> _How to complete this task_:
From the entries that follow, extract each line holding the string "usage".

★ ★ ★ ★ ★

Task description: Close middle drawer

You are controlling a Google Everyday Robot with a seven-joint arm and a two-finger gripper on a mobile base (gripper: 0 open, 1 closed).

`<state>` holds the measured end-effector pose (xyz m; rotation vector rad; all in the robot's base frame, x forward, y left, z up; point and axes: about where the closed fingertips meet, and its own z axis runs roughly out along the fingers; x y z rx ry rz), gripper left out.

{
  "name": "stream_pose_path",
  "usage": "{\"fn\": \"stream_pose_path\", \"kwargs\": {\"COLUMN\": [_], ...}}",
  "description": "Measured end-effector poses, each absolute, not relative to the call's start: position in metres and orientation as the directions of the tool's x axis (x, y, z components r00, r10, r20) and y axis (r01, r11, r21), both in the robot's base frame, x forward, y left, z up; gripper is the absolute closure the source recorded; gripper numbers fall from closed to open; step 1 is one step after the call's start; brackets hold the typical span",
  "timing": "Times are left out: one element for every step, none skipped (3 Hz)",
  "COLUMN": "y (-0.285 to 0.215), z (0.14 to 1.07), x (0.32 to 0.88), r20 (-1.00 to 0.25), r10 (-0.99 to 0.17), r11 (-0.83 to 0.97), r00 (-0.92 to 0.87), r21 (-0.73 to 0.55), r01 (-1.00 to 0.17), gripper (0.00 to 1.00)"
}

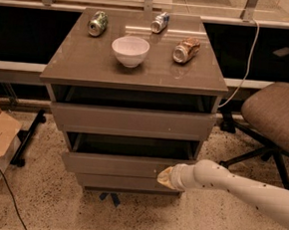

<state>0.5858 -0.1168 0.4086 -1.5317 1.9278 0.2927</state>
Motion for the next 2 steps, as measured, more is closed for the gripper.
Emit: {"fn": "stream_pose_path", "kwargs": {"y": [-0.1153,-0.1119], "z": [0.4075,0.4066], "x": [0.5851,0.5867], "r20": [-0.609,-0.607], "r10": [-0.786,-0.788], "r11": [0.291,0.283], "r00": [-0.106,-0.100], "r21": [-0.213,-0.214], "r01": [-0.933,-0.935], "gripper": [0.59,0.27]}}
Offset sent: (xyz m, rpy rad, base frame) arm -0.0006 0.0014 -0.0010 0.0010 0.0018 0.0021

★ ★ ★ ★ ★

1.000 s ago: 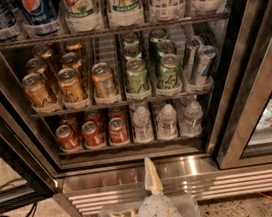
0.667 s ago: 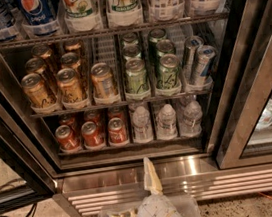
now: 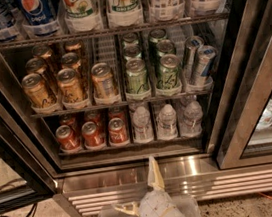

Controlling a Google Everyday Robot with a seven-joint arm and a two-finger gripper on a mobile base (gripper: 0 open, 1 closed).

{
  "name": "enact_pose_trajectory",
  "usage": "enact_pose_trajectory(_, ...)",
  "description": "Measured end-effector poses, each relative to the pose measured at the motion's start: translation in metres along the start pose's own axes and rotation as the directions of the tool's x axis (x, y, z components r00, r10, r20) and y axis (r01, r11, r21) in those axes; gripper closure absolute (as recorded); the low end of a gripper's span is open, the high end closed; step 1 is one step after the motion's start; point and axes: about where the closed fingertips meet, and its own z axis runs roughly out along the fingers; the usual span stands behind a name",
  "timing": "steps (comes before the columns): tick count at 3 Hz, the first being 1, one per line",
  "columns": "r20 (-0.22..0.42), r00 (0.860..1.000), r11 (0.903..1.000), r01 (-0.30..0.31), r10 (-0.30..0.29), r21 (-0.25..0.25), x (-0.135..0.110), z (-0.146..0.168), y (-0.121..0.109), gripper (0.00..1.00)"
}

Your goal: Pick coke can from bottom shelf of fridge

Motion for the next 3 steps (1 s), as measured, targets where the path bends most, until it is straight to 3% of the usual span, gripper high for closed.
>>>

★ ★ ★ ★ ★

> _Answer for this exercise_:
  "usage": "{\"fn\": \"stream_pose_path\", \"kwargs\": {\"COLUMN\": [_], ...}}",
  "usage": "enact_pose_trajectory(_, ...)",

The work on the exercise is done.